Un râle éraillé le sortit de son désespoir. Il se redressa de toute sa taille ; un air froid, impassible, un air de statue, reprit sa place sur ses traits, posant un masque dur sur son visage si vivant deux secondes plus tôt.

Il avisa le corbeau, échoué sur la glace deux mètres plus loin, petite créature hirsute, recroquevillée sur elle-même. Un souffle douloureux gonflait ses plumes noires.

De sous ses paupières mi-closes, l'oiseau vit approcher Diogon, on plutôt ses sabots ferrés de glace ; il se roula en boule lorsque la grande main froide de la statue le saisit délicatement.

– Laisse-moi, croassa le charognard. Tu m'as blessé. Tu me fais mal. Va-t-en.

– Non. Où vis-tu ? Je vais te ramener chez toi.

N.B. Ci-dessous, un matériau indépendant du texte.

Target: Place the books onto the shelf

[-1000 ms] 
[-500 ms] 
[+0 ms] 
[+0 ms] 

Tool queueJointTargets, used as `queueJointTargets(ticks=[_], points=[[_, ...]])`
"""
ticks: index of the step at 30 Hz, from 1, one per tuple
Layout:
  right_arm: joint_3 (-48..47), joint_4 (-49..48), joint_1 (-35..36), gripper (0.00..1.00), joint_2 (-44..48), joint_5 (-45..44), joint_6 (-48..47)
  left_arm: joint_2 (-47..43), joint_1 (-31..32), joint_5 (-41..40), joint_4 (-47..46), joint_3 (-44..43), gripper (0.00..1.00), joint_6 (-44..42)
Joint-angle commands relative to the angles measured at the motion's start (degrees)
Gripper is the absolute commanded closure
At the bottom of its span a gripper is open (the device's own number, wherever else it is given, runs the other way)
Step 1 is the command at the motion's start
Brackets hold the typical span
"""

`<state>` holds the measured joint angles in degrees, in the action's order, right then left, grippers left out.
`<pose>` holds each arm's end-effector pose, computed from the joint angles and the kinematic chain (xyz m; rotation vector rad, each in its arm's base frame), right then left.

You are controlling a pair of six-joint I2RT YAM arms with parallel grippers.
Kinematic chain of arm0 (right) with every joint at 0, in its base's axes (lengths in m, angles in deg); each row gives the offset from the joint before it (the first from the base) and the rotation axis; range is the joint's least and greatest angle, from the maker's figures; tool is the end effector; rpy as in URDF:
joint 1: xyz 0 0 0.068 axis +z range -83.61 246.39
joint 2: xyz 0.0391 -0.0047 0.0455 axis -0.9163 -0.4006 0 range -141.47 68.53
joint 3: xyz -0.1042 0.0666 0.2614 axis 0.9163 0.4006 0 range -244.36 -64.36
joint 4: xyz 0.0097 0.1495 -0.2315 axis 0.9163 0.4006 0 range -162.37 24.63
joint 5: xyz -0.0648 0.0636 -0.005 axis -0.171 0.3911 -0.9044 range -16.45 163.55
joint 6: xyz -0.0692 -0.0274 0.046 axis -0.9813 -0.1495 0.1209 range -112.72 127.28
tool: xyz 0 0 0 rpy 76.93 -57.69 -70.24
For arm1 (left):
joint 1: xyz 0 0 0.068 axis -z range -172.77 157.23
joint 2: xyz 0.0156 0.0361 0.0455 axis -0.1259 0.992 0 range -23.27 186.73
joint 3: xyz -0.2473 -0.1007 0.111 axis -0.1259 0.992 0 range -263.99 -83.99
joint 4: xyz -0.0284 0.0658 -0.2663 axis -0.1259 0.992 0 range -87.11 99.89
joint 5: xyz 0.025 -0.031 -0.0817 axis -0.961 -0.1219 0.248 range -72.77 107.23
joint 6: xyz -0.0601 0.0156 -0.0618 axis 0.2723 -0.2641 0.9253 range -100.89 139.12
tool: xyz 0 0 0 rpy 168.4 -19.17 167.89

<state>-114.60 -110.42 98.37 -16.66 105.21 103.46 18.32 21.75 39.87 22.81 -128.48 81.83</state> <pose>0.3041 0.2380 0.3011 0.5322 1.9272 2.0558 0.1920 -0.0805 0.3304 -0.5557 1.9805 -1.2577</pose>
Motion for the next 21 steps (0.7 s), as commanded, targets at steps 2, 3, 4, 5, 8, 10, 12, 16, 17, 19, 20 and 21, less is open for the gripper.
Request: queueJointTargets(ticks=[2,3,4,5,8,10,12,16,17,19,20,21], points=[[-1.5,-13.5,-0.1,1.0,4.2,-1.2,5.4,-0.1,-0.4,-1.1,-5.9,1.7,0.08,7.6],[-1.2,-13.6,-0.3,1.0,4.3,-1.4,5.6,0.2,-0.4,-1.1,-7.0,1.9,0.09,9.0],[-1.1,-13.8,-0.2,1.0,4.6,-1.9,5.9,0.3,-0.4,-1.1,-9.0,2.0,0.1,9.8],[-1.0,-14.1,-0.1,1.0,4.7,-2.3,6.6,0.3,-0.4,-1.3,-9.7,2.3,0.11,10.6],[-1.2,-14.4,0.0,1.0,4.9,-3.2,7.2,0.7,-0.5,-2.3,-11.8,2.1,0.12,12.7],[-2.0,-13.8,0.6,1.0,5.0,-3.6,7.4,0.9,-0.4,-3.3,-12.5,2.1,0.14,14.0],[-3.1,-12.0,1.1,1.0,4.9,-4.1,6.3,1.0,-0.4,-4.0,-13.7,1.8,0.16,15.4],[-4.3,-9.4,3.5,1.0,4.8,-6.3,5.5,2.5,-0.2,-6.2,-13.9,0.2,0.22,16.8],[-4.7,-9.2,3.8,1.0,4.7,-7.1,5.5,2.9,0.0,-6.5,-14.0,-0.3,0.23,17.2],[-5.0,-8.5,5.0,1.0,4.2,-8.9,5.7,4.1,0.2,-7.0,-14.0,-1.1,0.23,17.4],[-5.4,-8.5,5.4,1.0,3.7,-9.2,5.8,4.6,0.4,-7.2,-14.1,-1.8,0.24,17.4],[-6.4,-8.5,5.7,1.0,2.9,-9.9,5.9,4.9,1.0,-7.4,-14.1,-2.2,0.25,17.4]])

– Je n'ai pas de chez-moi.

– Tout le monde en a un.

– Pas moi. Ma compagne est morte. Je n'ai plus de petits. Une chouette me les a pris.

Il y eut un silence.

– Même Matar est mort à présent…

L'oiseau se mit à sangloter, son grand bec creux agité de soubresauts. Ce bec qui avait crevé mille pupilles, déchiqueté mille coeurs, qui s'était rougi mille fois du sang noir de la mort. Et qui abdiquait désormais.

Le corbeau le savait bien. Personne n'échappe à la mort.

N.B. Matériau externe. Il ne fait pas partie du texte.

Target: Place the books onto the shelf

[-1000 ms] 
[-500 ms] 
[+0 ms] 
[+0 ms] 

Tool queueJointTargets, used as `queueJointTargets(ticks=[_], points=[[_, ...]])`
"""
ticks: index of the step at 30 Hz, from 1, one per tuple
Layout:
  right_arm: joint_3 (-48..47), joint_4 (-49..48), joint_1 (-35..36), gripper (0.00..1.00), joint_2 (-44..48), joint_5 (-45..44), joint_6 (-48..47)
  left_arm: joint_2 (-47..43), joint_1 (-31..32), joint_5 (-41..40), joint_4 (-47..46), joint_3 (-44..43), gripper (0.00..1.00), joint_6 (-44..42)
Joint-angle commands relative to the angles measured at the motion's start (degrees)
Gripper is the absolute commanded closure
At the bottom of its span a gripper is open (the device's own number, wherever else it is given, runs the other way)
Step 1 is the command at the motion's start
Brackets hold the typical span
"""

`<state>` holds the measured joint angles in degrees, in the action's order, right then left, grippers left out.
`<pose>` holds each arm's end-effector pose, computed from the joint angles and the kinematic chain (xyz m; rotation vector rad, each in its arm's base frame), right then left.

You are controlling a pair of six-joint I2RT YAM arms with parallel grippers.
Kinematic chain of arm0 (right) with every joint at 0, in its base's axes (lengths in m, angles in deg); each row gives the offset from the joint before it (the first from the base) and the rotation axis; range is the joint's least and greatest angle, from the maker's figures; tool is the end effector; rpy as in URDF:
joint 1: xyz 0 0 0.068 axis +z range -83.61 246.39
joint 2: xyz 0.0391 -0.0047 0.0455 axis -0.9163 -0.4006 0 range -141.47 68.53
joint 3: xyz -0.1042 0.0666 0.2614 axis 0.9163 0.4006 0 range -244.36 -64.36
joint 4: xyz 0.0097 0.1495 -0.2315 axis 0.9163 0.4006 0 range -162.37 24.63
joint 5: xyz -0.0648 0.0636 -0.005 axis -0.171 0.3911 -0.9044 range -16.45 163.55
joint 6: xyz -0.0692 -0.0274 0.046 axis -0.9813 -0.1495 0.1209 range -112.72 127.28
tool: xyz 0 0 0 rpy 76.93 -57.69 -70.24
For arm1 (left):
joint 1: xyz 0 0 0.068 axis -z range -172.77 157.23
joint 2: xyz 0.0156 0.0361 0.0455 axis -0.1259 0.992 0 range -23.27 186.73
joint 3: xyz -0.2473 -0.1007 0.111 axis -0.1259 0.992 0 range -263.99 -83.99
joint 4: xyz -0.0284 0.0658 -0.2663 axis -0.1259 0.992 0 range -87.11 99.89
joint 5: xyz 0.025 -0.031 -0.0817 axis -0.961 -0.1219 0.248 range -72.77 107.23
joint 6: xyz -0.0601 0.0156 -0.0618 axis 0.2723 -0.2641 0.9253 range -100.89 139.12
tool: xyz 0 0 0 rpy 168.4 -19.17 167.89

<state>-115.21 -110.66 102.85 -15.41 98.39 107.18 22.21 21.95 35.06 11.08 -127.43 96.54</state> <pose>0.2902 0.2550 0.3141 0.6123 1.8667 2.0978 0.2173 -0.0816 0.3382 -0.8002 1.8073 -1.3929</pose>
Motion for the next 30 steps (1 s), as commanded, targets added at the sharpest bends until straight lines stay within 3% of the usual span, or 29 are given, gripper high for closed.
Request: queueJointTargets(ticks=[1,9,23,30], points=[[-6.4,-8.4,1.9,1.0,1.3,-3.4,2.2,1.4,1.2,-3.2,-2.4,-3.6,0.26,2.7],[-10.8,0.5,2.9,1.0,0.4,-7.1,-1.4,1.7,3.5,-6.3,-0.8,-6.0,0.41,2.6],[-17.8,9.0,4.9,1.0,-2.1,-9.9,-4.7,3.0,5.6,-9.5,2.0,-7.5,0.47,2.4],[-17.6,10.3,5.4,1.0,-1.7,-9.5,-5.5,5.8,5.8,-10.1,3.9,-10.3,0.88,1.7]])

– Tu vas mourir toi aussi, Diogon. Les statues meurent, comme les autres, comme les épouvantails… Comme les hommes…

L'oiseau tremblait de froid, tremblait de douleur, perdu dans la paume glacée de la statue. Incapable de voler, le crâne sonné par le choc ; une aile souffrante, brisée peut-être.

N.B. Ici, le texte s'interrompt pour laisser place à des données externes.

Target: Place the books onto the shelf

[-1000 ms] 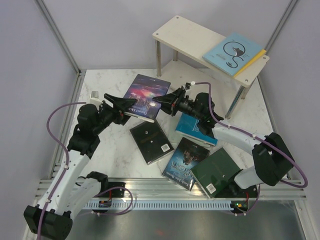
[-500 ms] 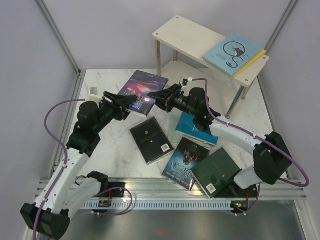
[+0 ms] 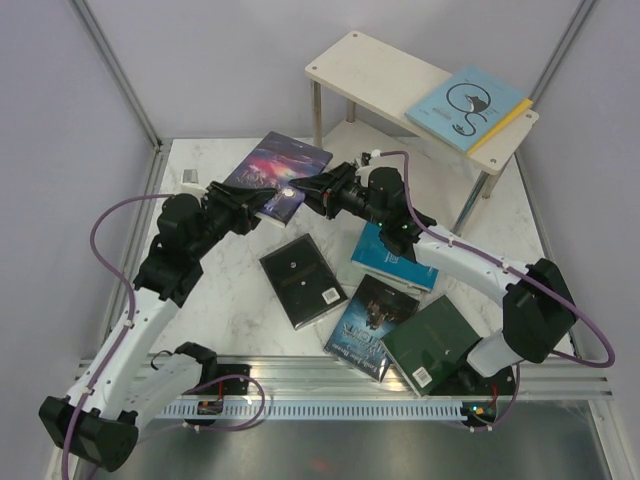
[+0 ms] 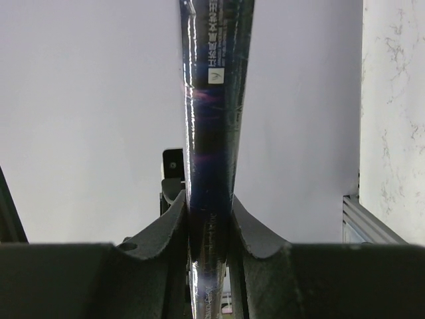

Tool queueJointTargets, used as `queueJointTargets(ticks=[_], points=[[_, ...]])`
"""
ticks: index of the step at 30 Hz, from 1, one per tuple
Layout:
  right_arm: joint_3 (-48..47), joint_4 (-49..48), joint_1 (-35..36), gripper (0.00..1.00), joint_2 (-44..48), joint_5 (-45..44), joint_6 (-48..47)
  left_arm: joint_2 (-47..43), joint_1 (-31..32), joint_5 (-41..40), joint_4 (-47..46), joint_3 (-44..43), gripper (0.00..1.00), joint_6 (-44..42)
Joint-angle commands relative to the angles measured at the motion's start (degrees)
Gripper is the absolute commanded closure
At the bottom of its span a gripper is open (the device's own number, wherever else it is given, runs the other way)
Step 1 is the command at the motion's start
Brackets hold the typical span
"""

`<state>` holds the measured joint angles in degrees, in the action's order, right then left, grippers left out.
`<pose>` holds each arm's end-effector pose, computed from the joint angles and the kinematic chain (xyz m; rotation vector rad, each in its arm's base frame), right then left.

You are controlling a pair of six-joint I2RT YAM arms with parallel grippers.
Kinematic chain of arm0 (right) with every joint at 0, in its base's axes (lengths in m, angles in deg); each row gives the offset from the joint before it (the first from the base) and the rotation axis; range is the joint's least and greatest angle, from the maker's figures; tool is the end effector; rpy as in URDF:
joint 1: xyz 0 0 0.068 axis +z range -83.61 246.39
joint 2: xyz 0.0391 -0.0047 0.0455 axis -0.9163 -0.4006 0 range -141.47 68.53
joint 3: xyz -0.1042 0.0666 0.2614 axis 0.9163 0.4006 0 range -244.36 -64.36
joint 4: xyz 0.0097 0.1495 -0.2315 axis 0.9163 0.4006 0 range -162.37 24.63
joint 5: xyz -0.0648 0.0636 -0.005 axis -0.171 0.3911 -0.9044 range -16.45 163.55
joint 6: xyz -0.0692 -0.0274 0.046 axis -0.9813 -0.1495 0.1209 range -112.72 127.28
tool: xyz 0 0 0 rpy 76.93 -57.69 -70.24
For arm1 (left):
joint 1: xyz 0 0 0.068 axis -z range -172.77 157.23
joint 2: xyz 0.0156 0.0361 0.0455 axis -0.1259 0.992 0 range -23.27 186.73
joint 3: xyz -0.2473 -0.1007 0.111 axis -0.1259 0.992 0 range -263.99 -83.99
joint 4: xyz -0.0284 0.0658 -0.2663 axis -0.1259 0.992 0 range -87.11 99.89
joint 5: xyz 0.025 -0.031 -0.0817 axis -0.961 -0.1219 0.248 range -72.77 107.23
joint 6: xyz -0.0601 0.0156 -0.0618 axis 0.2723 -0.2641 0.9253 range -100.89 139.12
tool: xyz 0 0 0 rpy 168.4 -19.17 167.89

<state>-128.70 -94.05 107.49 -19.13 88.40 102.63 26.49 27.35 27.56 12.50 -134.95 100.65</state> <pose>0.3035 0.2913 0.3420 0.6934 1.9148 1.9208 0.2265 -0.0977 0.3714 -0.8628 1.7499 -1.4126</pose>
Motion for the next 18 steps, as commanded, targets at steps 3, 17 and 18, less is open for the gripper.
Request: queueJointTargets(ticks=[3,17,18], points=[[-4.2,-5.6,0.7,1.0,2.7,1.2,-1.7,3.0,0.4,-3.3,4.1,-4.9,0.98,-3.3],[-12.9,15.6,-4.3,0.25,9.3,3.7,-16.2,12.9,-1.8,-0.1,9.4,-23.5,0.98,-16.3],[-13.1,16.5,-4.4,0.23,9.9,3.8,-16.9,14.0,-2.4,1.5,9.3,-26.5,0.98,-16.7]])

– Je ne vais pas mourir, corbeau, dit doucement Diogon. C'est toi qui vas mourir.

Il ébaucha une caresse sur les plumes chaudes, longuement, délicatement.

– Car ce soir, c'est toi que j'ai tué.

Son torse de glace se souleva, une fois, deux fois ; doucement, régulièrement ; un souffle froid s'échappa de sa gueule de lion, effleurant le corbeau. Mais le colosse finit par se figer à nouveau. Sa respiration factice, celle d'une statue sans cœur, disparut comme elle était venue. Laissant retomber sa poitrine puissante. Il se baissa lentement, posa l'oiseau dans la neige.

Puis il s'éloigna.

Les yeux flous du corbeau le regardèrent partir ; la silhouette translucide réfractait le soleil à l'horizon, le baignant d'une lumière pourpre.

Le corbeau ferma les yeux.

Le corbeau mourut dans l'ombre, dans l'ombre et dans le froid. Comme les épouvantails qu'il aimait tant.